Sidney Sugars growers agree to payment cut
SIDNEY, Mont.—Sugar beet growers for the Sidney Sugars plant on April 12 voted to accept an offer for 2019 beet production.
American Crystal Sugar Co., of Moorhead, Minn., owns the plant. The grower contract is negotiated every three years, but each year the growers decide individually whether they'll sign the contract. The vote called for $3.50 per ton reduction from the 2018 crop year. The cuts are over three years, and increase to $4 in 2020, and $4.50 in 2021.
Members of the Montana-Dakota Beet Growers Association are worried about the ongoing viability of the plant, but also are concerned about declining income from growing beets. They earlier had rejected a similar proposal, but voted in favor of it, after some changes regarding payments for the "early harvest" premium, which is similar to what is called the "pre-pile" harvest in the Red River Valley.

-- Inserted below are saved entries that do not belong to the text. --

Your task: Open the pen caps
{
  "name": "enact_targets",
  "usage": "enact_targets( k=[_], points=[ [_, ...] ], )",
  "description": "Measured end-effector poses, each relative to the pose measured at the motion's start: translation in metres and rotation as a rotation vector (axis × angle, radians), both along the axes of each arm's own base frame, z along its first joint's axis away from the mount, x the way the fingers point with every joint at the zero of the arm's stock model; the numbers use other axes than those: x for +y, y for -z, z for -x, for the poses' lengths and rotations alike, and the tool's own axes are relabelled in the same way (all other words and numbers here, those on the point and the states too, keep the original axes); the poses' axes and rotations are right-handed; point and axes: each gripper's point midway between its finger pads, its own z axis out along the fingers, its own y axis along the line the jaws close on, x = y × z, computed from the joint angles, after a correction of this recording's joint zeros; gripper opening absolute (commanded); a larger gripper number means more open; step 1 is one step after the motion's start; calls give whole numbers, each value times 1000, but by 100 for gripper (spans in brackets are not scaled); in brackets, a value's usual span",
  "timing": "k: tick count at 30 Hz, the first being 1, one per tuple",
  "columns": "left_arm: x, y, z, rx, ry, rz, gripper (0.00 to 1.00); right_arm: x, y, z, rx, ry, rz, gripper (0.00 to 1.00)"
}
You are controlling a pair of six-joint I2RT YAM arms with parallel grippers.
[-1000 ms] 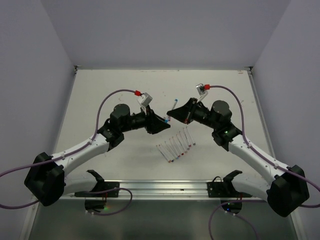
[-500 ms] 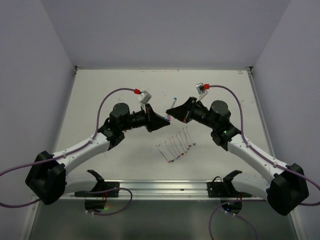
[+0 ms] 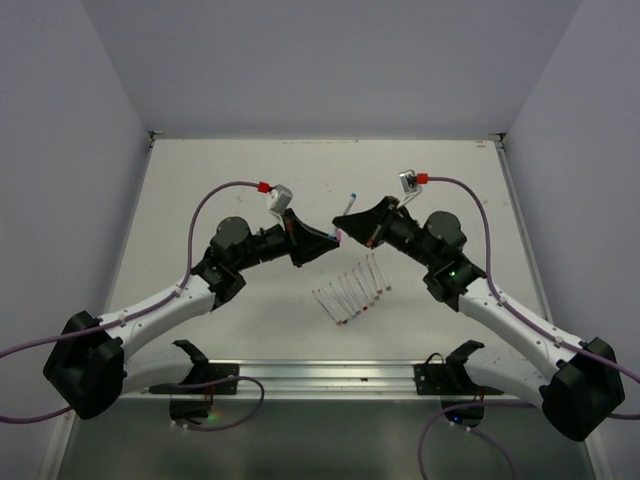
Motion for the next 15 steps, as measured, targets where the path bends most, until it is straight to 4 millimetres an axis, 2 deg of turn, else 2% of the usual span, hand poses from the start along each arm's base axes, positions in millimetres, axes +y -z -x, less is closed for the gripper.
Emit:
enact_targets(
  k=[3,4,7,9,12,15],
  points=[
    [1,1,2,-4,0,1,0,-5,-3,-7,13,34,-22,0],
    [3,6,7,5,14,-7,0,-20,-9,-24,-5,114,-39,0],
    [3,11,23,15,62,-19,0,-80,-19,-76,-15,385,-88,0],
    [3,8,27,3,78,-17,0,-101,-20,-91,-14,472,-99,0],
    [4,8,28,-8,75,-23,0,-100,-22,-98,-10,479,-85,0],
    [6,21,19,25,26,-83,0,-100,-20,-99,17,483,5,0]
  ],
)
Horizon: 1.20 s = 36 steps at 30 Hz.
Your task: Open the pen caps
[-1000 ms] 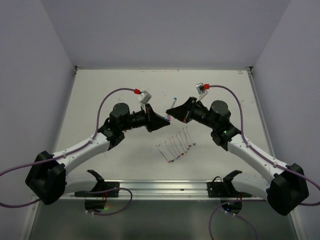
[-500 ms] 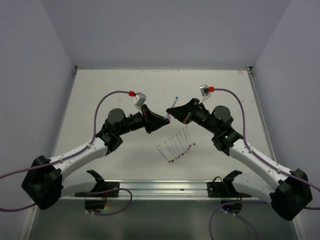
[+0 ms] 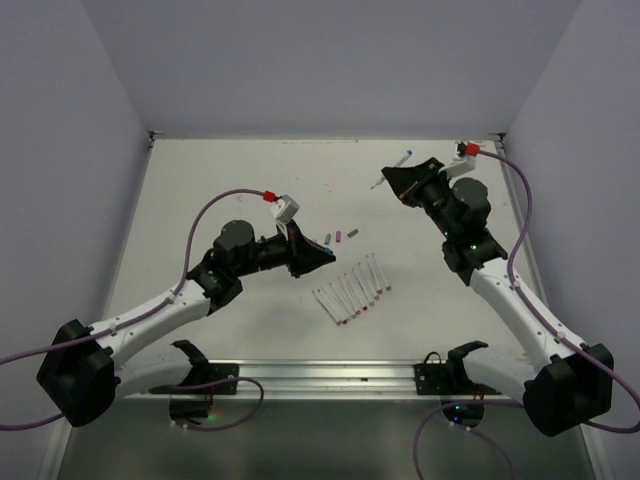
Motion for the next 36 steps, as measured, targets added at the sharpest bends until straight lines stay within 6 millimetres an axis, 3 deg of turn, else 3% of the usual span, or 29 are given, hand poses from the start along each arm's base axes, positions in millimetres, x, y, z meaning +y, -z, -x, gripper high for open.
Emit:
enact_targets(
  k=[4,7,10,14,20,23,27,31,36],
  points=[
    [4,14,-24,44,-108,-100,0,-8,5,-2,100,22,172,0],
    [5,21,-37,66,-165,-147,0,-17,31,2,224,23,317,0],
    [9,33,-48,95,-218,-194,0,-26,81,12,397,-12,481,0],
    [16,41,-59,120,-274,-228,0,-47,147,40,633,-54,682,0],
    [10,36,-85,142,-325,-258,0,-72,206,71,864,-98,926,0],
    [-1,41,-99,173,-329,-289,0,-68,228,82,932,-155,1018,0],
    [-11,67,-112,237,-325,-345,0,-62,252,90,982,-205,1077,0],
    [-18,102,-117,311,-309,-417,0,-63,265,90,1012,-209,1099,0],
    [-32,123,-131,352,-295,-456,0,-60,279,86,1022,-214,1103,0]
  ],
)
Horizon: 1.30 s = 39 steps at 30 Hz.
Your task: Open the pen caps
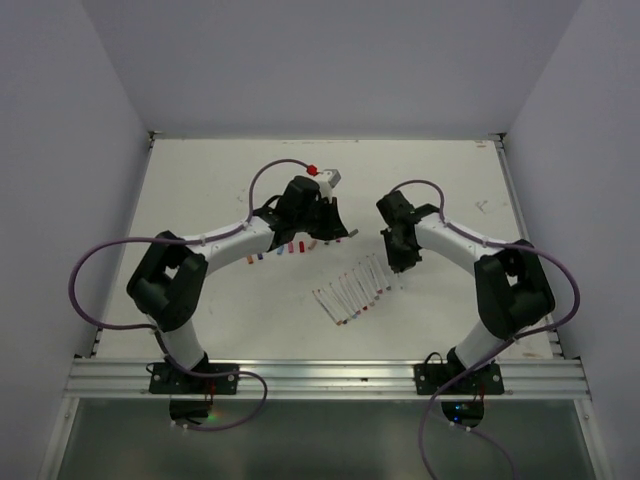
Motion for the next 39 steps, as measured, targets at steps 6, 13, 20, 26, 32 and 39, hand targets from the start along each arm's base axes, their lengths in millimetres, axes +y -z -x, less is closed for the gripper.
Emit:
enact_targets(
  k=[6,13,20,26,32,39],
  points=[
    [-5,7,-5,19,-3,-2,0,1,25,1,41,-1,14,0],
    [-11,-3,-12,4,-7,17,0,1,30,1,36,1,10,25],
    [-22,-4,-25,-3,-7,22,0,-1,22,6,-7,10,-17,49],
    [-28,15,-31,26,-6,-1,0,2,-16,-4,-136,31,-70,52],
    [-47,24,-37,27,5,-21,0,-9,-80,-7,-345,102,-116,65],
    [-70,52,-39,35,18,-82,1,-20,-130,-4,-465,131,-133,66]
  ],
)
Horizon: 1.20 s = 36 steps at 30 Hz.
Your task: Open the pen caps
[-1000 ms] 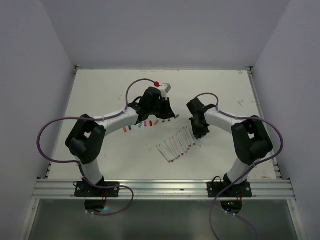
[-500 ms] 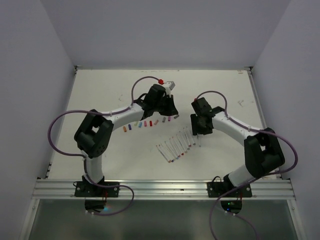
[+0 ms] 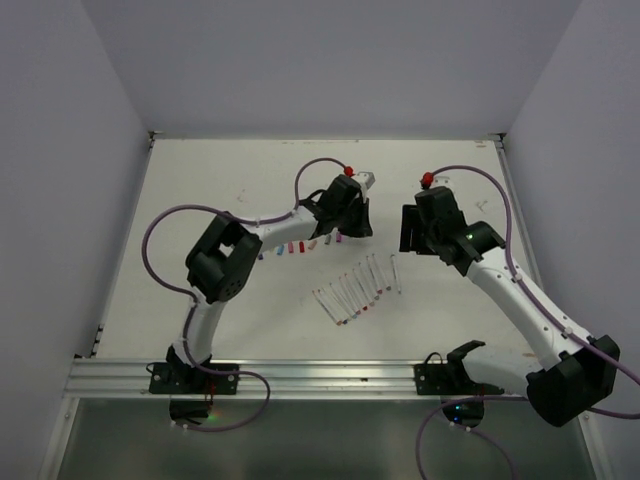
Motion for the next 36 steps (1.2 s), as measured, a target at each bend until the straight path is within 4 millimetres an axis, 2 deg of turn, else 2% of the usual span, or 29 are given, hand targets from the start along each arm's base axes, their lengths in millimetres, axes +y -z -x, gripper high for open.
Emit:
enact_targets(
  k=[9,18,20,23,26,28,36],
  points=[
    [-10,18,-19,-33,-28,-119,4,-3,1,6,16,1,9,66],
    [5,44,-21,-50,-63,-273,8,-5,12,10,34,-2,19,66],
    [4,44,-20,-62,-63,-286,11,-5,15,11,41,-3,21,66],
    [6,45,-20,-74,-70,-308,19,-6,19,13,49,-5,24,66],
    [7,45,-21,-84,-77,-320,20,-6,22,14,57,-5,27,66],
    [8,45,-22,-92,-81,-327,26,-7,24,15,62,-5,30,66],
    [11,46,-26,-110,-96,-345,28,-7,27,15,58,-7,29,66]
  ],
)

Scott Buxbaum, of Fairview, Mont., president of the growers association, said he couldn't immediately comment and said he will not be revealing details from vote totals.

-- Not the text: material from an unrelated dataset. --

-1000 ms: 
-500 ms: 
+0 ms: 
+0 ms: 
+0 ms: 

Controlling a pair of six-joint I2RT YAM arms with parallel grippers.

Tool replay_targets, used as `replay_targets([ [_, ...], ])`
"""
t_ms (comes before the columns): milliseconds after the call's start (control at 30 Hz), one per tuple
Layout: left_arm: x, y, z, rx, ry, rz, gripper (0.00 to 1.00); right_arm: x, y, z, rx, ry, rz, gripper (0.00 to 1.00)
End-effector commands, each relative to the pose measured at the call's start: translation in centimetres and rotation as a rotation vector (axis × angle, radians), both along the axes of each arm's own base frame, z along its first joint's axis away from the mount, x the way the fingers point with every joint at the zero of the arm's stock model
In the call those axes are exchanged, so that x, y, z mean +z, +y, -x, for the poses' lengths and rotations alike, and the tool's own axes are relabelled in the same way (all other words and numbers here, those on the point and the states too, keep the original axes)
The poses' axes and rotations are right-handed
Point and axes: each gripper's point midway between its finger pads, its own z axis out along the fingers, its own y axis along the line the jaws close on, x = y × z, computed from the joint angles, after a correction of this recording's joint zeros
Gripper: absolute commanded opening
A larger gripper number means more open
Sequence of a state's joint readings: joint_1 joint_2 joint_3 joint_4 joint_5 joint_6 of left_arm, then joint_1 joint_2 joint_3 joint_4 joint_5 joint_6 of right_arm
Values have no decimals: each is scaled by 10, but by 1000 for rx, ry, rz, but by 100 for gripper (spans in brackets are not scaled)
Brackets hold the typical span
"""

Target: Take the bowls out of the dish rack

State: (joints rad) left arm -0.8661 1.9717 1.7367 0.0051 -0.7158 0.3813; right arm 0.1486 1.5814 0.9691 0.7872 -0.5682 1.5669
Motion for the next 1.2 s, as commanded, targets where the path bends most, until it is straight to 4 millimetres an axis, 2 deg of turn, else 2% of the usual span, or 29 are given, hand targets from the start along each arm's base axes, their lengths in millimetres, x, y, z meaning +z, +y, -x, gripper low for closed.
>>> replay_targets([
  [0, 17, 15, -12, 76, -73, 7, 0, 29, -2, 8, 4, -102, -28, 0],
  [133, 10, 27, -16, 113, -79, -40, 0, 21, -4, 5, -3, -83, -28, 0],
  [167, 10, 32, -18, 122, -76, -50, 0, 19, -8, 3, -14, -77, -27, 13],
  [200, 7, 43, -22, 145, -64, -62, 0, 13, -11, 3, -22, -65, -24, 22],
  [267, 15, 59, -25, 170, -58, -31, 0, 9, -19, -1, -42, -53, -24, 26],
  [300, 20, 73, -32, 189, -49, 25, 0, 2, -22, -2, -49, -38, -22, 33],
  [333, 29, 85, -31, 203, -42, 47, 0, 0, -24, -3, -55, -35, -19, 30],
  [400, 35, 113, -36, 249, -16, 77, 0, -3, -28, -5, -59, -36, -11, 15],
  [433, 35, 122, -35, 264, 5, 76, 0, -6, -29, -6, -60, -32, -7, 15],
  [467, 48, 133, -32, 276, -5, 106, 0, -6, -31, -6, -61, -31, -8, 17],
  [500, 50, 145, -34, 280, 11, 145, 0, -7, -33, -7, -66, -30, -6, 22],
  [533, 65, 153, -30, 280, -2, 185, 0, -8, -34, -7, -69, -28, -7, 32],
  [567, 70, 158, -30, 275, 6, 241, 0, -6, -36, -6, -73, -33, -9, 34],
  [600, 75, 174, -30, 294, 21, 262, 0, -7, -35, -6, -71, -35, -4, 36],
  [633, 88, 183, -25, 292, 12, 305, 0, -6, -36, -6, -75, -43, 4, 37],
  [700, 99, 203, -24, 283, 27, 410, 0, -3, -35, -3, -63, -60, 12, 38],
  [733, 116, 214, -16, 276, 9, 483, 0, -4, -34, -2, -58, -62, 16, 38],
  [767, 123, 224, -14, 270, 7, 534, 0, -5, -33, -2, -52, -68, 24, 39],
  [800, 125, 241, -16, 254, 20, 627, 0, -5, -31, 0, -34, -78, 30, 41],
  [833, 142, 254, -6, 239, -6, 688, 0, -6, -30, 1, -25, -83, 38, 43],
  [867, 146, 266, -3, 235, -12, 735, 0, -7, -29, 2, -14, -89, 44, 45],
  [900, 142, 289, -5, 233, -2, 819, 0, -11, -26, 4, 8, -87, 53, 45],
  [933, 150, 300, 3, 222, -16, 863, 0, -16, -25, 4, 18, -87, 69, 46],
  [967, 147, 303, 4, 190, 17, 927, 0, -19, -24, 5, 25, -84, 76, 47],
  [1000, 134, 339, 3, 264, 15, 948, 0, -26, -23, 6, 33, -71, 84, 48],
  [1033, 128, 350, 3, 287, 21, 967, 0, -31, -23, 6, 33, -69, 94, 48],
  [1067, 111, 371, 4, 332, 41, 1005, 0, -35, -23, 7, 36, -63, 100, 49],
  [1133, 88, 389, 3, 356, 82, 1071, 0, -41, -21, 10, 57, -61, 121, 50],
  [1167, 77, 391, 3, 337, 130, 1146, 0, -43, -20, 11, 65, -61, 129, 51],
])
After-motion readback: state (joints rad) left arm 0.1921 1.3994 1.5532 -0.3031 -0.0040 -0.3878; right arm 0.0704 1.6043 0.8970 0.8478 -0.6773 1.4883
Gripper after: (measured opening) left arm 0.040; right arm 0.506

Don Steinbeisser of Sidney is a former president of the grower group. He co-owns VS Inc., a farm involved in grain, cattle and sugar beets. Steinbeisser said the contract equates to $44 per ton to $45 per ton in the first year, which varies according to sugar content.
About 75 growers produce for the plant. Growers raise 31,000 to 32,000 acres of beets a year, with an average crop recently totaling about 1 million tons.

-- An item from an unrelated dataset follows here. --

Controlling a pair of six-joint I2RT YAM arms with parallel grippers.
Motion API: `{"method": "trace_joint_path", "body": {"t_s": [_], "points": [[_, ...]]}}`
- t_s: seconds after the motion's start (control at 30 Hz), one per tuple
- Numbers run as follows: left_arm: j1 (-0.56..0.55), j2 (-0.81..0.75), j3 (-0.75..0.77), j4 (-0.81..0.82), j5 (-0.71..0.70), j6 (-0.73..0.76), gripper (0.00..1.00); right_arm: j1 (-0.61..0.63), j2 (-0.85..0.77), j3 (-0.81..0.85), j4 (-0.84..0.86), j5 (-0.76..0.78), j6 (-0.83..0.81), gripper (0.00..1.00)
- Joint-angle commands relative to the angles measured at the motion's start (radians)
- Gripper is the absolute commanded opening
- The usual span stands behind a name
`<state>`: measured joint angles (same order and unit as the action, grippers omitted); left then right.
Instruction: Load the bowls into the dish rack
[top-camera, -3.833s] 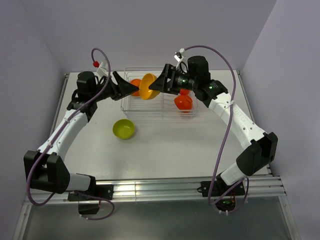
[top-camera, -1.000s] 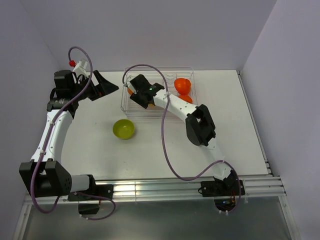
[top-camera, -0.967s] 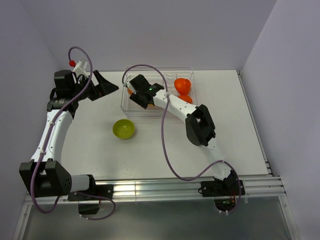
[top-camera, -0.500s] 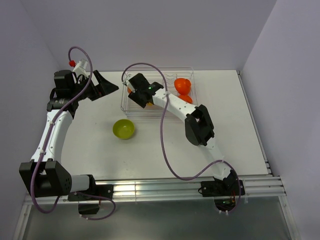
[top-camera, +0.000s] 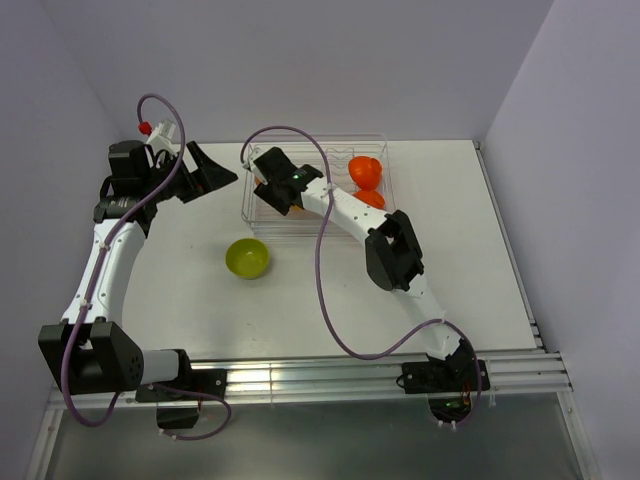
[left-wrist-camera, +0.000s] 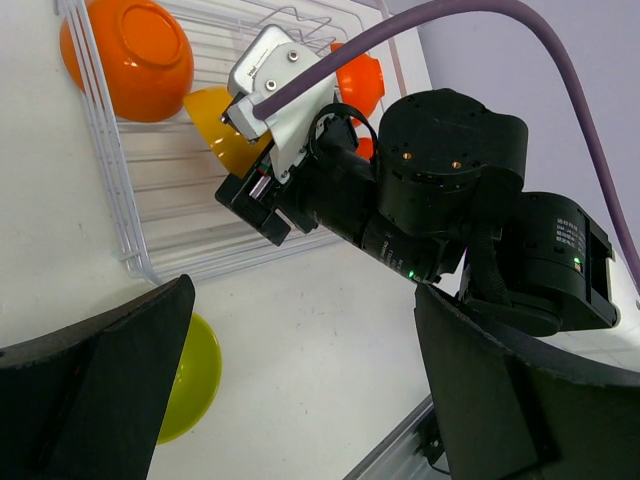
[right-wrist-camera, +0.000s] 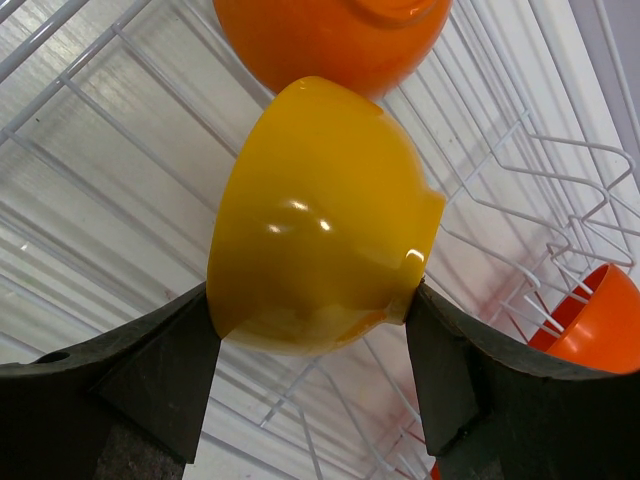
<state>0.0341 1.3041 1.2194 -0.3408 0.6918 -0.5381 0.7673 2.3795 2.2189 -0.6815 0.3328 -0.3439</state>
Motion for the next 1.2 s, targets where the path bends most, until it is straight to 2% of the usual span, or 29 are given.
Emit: {"method": "trace_joint_path", "body": {"t_s": [0.0, 0.7, 0.77, 1.17], "points": [[0.004, -0.02, 0.025, 0.003, 0.012, 0.013, 0.98, 0.009, 0.02, 0.025, -0.018, 0.018, 0.025, 0.49], [0.003, -0.019, 0.025, 0.002, 0.015, 0.009, 0.98, 0.009, -0.009, 0.013, -0.032, -0.015, 0.068, 0.77], [0.004, -0.017, 0.025, 0.002, 0.015, 0.01, 0.98, 0.009, -0.017, 0.01, -0.036, -0.034, 0.074, 0.85], [0.004, -0.02, 0.025, 0.003, 0.018, 0.01, 0.98, 0.009, -0.035, 0.021, -0.032, -0.052, 0.094, 0.93]]}}
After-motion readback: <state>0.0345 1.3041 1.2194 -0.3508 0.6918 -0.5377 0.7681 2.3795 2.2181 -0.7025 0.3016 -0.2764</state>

Steinbeisser said the vote that had to pass by a simple majority of acres. "It was a very close vote," he says.
Ready to go
Steinbeisser and others said the approval vote was expected, in part because of the time of the year. "Most people have the acres ready to go," Steinbeisser said. "Fertilizer was (applied) last fall."
Planting started April 18.
He said some growers in southern areas have indicated the price isn't enough to continue growing after this year. Some can increase their efforts on other enterprises, particularly cattle.
Sidney Sugars sent out a text April 18 that farmers had signed up enough acres, more than 20,000, to begin planting. "We expect more than that," Steinbeisser said.
Del Nollmeyer, a Savage, Mont., producer, was in the tractor planting the same day.
Nollmeyer says he's been dismayed by the fact that Crystal officials have said that for every $1 per ton they can cut the payment equals $1 million in revenue for the American Crystal.
"They've actually said this, that none of that extra $4 million (from the contract price cut) is going to go into this factory," Nollmeyer says. "I think that's a tell-tale. Why would you put money into a factory that is going to close?"
Brian Ingulsrud, Crystal's vice president of agriculture, serves as chief operating officer for Sidney Sugars Inc., which employs about 200 people, about of which are full-time. "We are pleased that we were able to reach an agreement that will help sustain the operations at Sidney, and continue to provide good jobs in the area, and an opportunity for growers in that area to continue to raise sugar beets," Ingulsrud said.
'We truly do'
Ingulsrud added, "We truly do want to be able to operate the factory, but we have to do it at a profit, and we haven't been able to that in the past few years. There had to be an adjustment to make it feasible to be able to operate it."
Steinbeisser said the payment is less than the $51 per acre payment American Crystal shareholder-growers will be paid for 2018 crop beets in its latest projection.
He acknowledged there are several differences, including the risk in ownership of plants.
But Steinbeisser also notes that farmers in the Sidney area have different costs of production. Crystal shareholders can raise a 28-ton beet crop and not irrigate them, he said. Also, farmers that irrigate are limited on acres because of the labor involved in managing flood irrigation systems.
Growers for the Sidney plant in 2017 formed Big Sky Sugar Cooperative with hopes of purchasing the plant from American Crystal.
The plant initially was built by Holly Sugar Co. in 1925. Crystal purchased it and two other plants in 2002 when the industry changed to allow processors to divvy up the domestic market in "allocations" while allowing 11 to 13% of U.S. sugar to be imported by key Carribean countries.
Negotiations on the purchase have stalled, both sides agree. The asking price for the facility didn't go up, but ancillary costs for things like human resources and computer software added up so the plant wasn't feasible to buy, Steinbeisser said.
Crystal is owned by 2,650 shareholders in the Red River Valley and has North Dakota factories in Drayton and Hillsboro and Minnesota factories in Crookston, East Grand Forks and Moorhead.